Program Information
Using Edge-Preserving Algorithm for Significantly Improved Image-Domain Material Decomposition in Dual Energy CT
W Zhao1 , T Niu2 , L Xing3*, G Xiong4 , K Elmore5 , J Zhu6 , L Wang7 , J Min8 , (1) Huazhong University of Science & Technology, Wuhan, Hubei, (2) Zhejiang University, Hangzhou, Zhejiang, (3) Stanford Univ School of Medicine, Stanford, CA, (4) Dalio Institute of Cardiovascular Imaging NewYork-Presbyterian Hospital and, New York, NY, (5) Dalio Institute of Cardiovascular Imaging NewYork-Presbyterian Hospital and, New York, NY, (6) Huazhong University of Science and Technology, Wuhan, Hubei, (7) Huazhong University of Science and Technology, Wuhan, Hubei, (8) Dalio Institute of Cardiovascular Imaging NewYork-Presbyterian Hospital and, New York, NY
Presentations
MO-FG-204-3 (Monday, July 13, 2015) 4:30 PM - 6:00 PM Room: 204
Purpose: To significantly improve dual energy CT (DECT) imaging by establishing a new theoretical framework of image-domain material decomposition with incorporation of edge-preserving techniques.

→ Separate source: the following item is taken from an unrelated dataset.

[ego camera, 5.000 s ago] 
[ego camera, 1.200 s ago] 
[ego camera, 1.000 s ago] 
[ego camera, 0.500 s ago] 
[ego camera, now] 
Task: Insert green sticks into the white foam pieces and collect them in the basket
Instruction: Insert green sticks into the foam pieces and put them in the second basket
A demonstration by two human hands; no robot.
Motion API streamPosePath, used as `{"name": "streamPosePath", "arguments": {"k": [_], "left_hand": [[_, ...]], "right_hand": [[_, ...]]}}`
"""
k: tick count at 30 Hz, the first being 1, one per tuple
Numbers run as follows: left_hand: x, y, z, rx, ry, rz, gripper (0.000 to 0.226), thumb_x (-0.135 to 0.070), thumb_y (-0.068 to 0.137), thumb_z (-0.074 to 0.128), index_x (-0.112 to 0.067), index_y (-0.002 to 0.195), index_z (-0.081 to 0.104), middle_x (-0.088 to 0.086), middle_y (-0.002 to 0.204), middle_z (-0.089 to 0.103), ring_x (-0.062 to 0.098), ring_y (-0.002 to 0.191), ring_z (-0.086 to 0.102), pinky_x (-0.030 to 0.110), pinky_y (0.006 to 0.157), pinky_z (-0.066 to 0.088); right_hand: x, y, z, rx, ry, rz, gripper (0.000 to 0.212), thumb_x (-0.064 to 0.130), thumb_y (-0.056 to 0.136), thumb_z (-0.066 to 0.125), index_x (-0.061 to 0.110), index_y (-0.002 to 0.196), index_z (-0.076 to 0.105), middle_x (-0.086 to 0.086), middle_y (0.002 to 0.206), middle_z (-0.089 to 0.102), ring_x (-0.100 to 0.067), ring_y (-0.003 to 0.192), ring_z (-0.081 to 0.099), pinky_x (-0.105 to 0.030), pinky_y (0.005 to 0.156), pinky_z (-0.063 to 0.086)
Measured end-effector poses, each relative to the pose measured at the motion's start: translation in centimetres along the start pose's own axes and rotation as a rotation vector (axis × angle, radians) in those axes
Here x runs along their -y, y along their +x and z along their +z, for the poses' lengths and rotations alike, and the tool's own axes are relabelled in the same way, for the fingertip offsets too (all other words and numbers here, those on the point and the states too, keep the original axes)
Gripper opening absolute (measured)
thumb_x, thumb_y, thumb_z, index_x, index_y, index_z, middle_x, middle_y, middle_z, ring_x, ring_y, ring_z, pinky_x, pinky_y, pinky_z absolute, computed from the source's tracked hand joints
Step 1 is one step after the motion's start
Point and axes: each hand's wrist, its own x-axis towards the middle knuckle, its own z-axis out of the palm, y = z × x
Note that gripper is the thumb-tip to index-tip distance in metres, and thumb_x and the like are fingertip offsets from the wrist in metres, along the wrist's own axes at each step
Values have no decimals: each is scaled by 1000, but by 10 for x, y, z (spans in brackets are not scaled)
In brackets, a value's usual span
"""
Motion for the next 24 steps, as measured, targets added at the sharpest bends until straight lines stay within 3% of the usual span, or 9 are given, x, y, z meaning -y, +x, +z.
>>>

Methods: The proposed algorithm, HYPR-NLM, combines the edge-preserving non-local mean filter (NLM) with the HYPR-LR (Local HighlY constrained backPRojection Reconstruction) framework. Image denoising using HYPR-LR framework depends on the noise level of the composite image which is the average of the different energy images. For DECT, the composite image is the average of high- and low-energy images. To further reduce noise, one may want to increase the window size of the filter of the HYPR-LR, leading resolution degradation. By incorporating the NLM filtering and the HYPR-LR framework, HYPR-NLM reduces the boost material decomposition noise using energy information redundancies as well as the non-local mean. We demonstrate the noise reduction and resolution preservation of the algorithm with both iodine concentration numerical phantom and clinical patient data by comparing the HYPR-NLM algorithm to the direct matrix inversion, HYPR-LR and iterative image-domain material decomposition (Iter-DECT).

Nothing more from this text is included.